Tras la modificación legal, a ninguna persona con discapacidad se le podrá retirar en el futuro el derecho de sufragio

28-A: Primeras elecciones en las que pueden votar todas las personas con discapacidad

Noticia

A partir de la entrada en vigor de la Ley Orgánica 2/2018, han quedado suprimidas las dos causas de incapacidad civil para el ejercicio del derecho de sufragio establecidas en los párrafos b) y c) del apartado 1 del artículo 3 de la LOREG.

Aplicación de la reforma de la LOREG

La Oficina del Censo Electoral ha incorporado al censo censo a todas aquellas personas que hubieren sido excluidas como consecuencia de resoluciones judiciales de naturaleza civil de privación del derecho de sufragio activo.
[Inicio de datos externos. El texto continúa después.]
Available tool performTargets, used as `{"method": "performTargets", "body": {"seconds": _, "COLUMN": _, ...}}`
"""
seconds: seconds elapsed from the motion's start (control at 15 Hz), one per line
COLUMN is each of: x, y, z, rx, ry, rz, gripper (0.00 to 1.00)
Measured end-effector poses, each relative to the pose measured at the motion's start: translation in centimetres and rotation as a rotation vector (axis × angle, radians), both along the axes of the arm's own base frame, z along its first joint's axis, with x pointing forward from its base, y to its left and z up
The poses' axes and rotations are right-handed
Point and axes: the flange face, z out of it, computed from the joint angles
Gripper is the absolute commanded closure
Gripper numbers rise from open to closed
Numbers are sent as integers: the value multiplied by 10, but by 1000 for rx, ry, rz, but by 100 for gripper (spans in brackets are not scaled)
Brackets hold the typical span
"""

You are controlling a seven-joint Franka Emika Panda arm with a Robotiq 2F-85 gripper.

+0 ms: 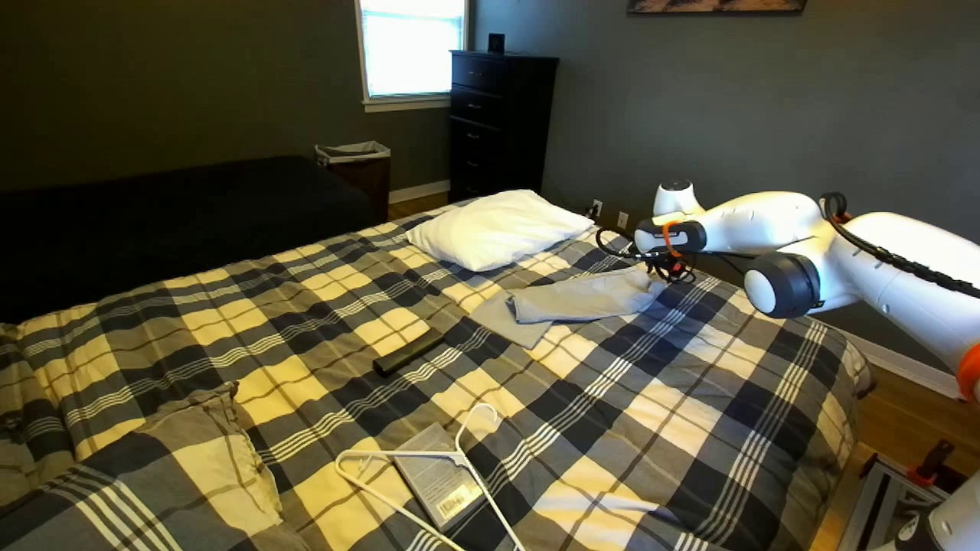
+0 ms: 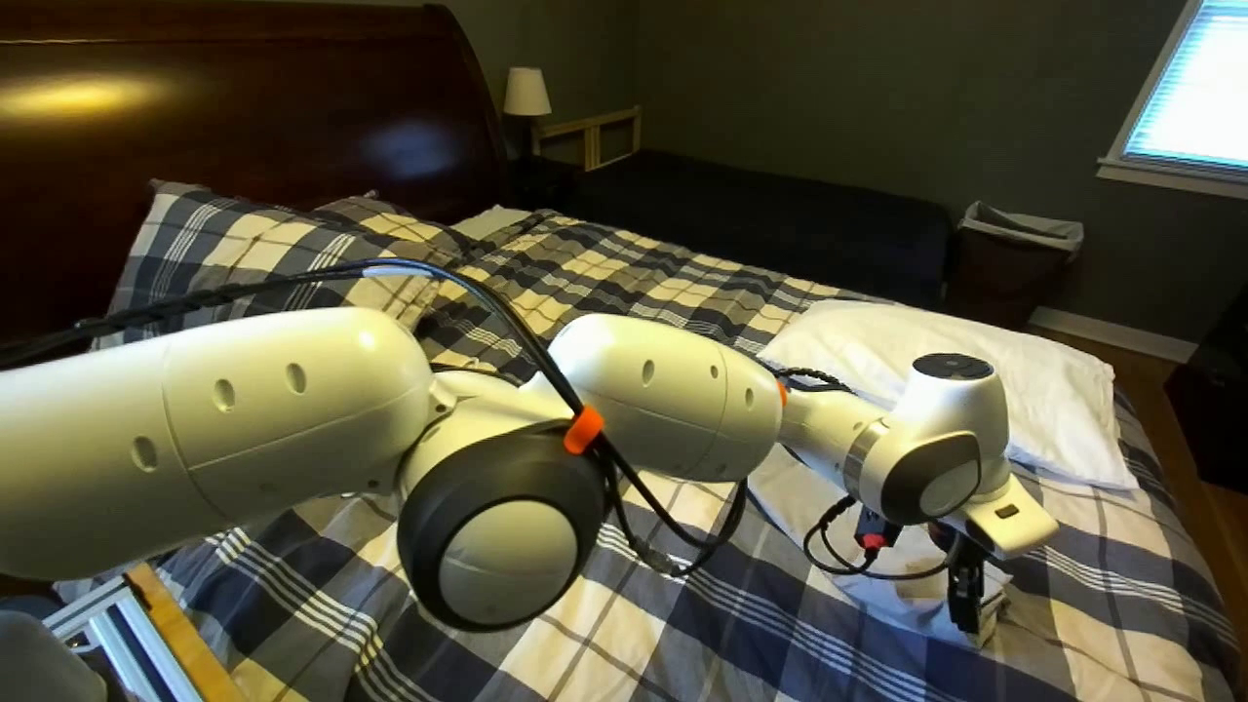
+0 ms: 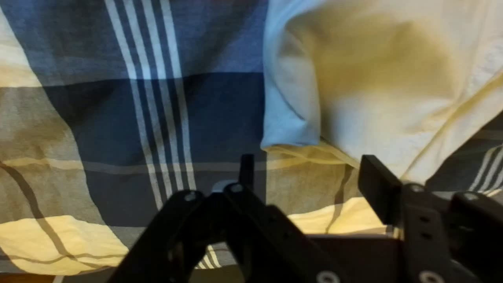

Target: Move the grey t-shirt to the left and unfold it

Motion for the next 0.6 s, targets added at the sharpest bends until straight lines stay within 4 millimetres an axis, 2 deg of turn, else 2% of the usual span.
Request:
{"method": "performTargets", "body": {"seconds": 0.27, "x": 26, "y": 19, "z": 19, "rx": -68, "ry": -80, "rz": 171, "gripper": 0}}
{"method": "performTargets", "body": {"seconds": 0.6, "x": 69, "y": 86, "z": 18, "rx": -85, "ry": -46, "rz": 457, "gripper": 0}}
Según establece la Instrucción 7/2019, de 18 de marzo, que da nueva redacción a la Instrucción 5/2019, de 11 de marzo, sobre aplicación de la mencionada reforma, las Mesas Electorales deberán admitir el voto de cualquier persona que se encuentre inscrita en el censo electoral correspondiente a dicha Mesa. Las personas con alguna discapacidad podrán valerse de alguien que les acompañe, o de algún medio material para trasladar los sobres electorales a los miembros de la Mesa Electoral.

En el supuesto de que algún miembro de una Mesa Electoral o alguno de los interventores o apoderados adscritos a esa Mesa considere que el voto no es ejercido de forma consciente, libre y voluntaria, lo podrá hacer constar en el acta de la sesión, pero no se impedirá que dicho voto sea introducido en la urna.

En esa manifestación de constancia, el acta identificará al elector únicamente por el número de su Documento Nacional de Identidad o, en su caso, por el documento identificativo que aporte.

También señala esta Instrucción que las personas que deseen ejercer su derecho de sufragio por correspondencia, si se encuentran en una situación en que por enfermedad o por su incapacidad no puedan realizar la formulación personal del voto, deberán seguir lo dispuesto en el artículo 72. c) de la LOREG y en la Instrucción de la Junta Electoral Central de 10 de febrero de 1992.

Tras la mencionada modificación legal, a ninguna persona con discapacidad se le podrá retirar en el futuro el derecho de sufragio. Estas elecciones son las primeras en las que es plenamente aplicable dicha medida.